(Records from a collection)

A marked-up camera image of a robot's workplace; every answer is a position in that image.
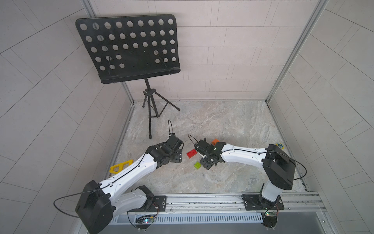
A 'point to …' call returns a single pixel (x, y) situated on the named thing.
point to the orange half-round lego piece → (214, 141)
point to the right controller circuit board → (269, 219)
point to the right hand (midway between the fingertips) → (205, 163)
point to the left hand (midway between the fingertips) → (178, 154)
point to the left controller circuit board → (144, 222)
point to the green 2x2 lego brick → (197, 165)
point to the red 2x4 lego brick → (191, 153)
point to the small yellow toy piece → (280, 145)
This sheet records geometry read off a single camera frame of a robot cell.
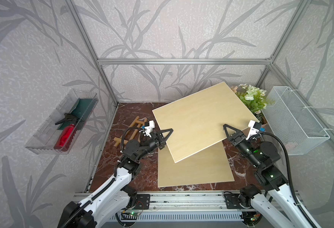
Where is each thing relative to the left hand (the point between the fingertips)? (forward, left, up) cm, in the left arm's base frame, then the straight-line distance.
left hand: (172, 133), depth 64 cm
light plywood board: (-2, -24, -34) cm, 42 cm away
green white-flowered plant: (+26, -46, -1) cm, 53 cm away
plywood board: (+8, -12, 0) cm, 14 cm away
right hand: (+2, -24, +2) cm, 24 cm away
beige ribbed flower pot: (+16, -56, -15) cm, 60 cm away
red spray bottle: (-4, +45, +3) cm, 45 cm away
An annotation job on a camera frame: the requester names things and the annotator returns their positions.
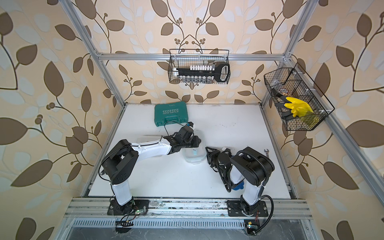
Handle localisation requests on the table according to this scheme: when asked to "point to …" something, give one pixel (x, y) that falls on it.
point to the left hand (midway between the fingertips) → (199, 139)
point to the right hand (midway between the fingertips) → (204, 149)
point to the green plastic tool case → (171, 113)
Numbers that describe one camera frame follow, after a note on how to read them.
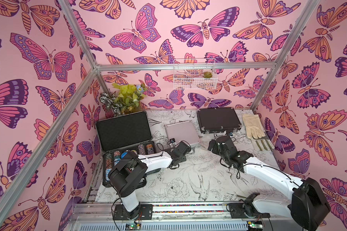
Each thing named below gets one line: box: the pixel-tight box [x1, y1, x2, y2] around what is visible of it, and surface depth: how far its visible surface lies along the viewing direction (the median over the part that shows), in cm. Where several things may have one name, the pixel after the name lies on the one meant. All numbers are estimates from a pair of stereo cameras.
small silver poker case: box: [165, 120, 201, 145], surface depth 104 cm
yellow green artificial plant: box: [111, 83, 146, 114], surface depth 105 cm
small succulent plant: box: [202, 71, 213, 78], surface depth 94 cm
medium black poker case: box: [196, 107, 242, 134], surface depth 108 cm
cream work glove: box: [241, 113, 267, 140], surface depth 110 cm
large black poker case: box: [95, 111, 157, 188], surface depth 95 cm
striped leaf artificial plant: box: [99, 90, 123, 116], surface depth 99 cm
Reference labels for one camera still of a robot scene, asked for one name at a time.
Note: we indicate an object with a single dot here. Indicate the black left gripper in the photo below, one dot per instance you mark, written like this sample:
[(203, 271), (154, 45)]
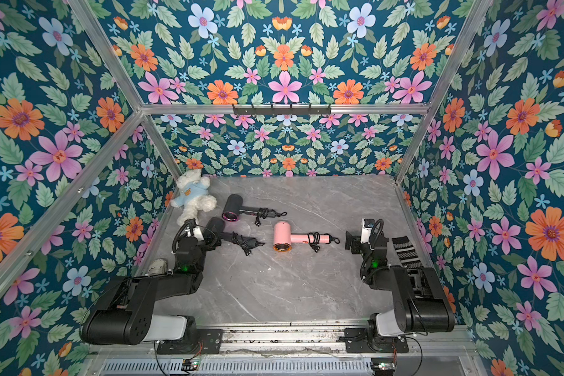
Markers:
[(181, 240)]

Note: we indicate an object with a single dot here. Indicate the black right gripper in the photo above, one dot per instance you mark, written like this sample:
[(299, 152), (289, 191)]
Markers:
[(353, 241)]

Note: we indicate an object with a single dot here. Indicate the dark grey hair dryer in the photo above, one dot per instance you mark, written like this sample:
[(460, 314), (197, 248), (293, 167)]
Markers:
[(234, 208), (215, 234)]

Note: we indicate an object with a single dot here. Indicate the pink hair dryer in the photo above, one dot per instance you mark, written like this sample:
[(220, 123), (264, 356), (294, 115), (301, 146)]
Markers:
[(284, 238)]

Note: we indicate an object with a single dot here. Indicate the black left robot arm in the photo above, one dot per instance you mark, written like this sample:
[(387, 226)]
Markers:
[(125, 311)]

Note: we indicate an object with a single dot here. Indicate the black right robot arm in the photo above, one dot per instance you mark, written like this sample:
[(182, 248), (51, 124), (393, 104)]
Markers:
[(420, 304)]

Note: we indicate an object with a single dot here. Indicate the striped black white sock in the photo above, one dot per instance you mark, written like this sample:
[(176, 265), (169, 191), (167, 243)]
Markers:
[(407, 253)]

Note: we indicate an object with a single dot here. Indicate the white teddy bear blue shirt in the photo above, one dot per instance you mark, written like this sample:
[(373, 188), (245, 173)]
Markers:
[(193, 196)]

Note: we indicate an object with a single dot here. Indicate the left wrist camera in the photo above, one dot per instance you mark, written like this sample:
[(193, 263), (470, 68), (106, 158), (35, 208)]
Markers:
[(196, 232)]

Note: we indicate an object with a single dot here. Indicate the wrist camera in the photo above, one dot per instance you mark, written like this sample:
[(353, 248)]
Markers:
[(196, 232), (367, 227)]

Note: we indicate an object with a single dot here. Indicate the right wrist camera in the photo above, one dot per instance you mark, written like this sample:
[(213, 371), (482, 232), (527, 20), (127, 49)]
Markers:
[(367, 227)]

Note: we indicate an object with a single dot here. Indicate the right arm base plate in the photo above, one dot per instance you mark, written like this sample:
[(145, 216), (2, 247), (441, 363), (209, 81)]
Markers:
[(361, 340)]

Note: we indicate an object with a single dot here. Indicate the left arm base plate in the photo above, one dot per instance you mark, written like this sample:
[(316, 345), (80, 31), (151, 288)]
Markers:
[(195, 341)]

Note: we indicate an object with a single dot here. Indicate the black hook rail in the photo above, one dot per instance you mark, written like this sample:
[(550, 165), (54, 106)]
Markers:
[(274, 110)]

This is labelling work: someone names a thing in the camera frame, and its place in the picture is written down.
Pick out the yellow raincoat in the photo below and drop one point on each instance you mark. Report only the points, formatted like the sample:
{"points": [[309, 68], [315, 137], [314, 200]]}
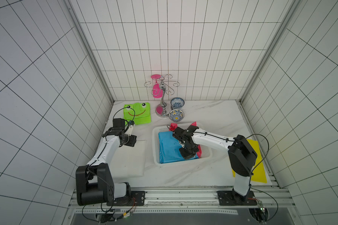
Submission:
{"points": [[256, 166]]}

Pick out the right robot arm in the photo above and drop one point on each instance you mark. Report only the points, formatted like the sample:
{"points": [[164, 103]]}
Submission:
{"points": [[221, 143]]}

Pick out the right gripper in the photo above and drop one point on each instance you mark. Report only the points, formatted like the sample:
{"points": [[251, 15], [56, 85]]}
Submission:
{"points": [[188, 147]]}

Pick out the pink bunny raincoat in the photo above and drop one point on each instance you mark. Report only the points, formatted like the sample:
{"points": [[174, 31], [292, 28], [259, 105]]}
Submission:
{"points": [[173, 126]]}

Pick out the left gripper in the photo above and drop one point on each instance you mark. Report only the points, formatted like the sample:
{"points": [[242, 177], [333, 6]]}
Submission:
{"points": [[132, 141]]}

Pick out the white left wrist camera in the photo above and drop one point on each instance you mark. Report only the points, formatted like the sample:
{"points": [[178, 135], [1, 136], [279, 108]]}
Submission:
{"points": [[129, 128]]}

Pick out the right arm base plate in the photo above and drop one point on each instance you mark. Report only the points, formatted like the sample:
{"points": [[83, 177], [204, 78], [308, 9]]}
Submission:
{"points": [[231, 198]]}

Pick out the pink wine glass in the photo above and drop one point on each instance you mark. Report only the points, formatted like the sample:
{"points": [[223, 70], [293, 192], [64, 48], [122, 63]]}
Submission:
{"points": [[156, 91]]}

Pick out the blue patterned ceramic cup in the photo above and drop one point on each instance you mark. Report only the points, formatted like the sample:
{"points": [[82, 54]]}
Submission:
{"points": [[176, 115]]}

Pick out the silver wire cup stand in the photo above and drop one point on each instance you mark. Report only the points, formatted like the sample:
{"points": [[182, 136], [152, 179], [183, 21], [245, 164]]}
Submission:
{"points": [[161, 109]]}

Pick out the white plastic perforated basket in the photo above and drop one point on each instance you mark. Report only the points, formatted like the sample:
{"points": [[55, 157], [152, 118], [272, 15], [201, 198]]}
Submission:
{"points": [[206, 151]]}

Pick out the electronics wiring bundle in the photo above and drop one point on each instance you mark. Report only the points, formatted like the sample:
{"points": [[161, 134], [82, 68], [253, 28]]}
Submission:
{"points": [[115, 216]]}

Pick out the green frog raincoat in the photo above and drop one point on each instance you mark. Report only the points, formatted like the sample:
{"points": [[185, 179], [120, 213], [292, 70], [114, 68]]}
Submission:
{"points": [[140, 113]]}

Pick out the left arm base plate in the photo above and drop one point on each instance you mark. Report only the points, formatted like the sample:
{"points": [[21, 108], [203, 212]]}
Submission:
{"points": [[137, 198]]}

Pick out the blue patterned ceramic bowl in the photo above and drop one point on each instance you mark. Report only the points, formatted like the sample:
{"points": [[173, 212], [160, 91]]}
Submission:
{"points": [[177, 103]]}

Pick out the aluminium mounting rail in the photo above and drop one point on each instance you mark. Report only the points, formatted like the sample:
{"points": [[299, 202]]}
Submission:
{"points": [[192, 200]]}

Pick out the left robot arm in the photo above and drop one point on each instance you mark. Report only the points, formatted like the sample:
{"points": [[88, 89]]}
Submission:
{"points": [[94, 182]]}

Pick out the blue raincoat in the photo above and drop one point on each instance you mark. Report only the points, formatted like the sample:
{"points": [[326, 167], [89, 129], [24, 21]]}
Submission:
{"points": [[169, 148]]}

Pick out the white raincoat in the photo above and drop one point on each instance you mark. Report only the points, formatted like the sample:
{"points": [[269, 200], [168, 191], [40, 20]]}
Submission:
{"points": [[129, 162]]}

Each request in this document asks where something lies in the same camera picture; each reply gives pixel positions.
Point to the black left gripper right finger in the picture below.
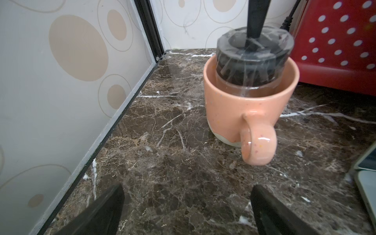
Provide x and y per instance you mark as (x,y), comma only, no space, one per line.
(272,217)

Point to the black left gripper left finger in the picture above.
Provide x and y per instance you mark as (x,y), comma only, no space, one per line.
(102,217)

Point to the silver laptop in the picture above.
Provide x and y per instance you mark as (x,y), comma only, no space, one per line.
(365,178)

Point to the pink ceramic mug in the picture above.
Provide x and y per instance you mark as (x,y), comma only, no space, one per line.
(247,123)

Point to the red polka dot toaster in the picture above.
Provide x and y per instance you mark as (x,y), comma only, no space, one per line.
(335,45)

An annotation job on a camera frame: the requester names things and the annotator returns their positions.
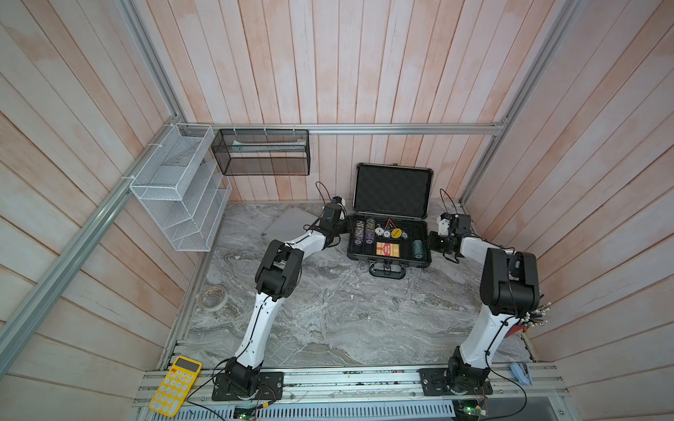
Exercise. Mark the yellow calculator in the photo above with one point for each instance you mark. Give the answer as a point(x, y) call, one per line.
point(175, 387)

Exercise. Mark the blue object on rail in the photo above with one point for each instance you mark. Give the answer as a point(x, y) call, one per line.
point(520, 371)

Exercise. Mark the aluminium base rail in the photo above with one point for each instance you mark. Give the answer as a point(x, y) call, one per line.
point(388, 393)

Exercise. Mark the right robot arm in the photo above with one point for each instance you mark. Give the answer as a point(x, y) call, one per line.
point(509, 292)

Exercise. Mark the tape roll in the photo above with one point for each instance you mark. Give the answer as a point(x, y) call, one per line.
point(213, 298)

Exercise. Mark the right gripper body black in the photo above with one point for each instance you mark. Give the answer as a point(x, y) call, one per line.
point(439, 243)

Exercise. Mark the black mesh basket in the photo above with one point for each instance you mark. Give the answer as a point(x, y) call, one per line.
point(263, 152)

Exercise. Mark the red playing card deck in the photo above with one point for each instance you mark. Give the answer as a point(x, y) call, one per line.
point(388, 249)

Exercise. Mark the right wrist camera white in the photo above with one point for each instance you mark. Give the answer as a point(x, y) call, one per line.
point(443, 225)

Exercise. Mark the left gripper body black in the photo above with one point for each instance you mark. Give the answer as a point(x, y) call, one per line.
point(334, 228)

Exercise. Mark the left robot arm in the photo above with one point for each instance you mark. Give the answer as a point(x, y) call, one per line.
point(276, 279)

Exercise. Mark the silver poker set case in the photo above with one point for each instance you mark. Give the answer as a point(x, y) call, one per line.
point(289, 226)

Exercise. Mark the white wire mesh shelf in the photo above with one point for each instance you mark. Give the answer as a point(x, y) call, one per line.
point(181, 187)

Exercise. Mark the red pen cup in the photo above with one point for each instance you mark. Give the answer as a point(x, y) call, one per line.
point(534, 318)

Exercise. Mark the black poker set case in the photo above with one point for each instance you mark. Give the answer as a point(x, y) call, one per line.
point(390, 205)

Task description: Begin at the first line of the entries above and return each line exactly, stopping after the line that contains "point to the green 2x2". Pictures do not belong in the copy.

Reply:
A marked-up camera image of a robot's workplace; every answer is a position in that image.
A 'point to …' call returns a single pixel (x, y) situated on the named thing.
point to the orange half-round lego piece → (214, 141)
point to the right controller circuit board → (269, 219)
point to the right hand (midway between the fingertips) → (205, 163)
point to the left hand (midway between the fingertips) → (178, 154)
point to the left controller circuit board → (144, 222)
point to the green 2x2 lego brick → (197, 165)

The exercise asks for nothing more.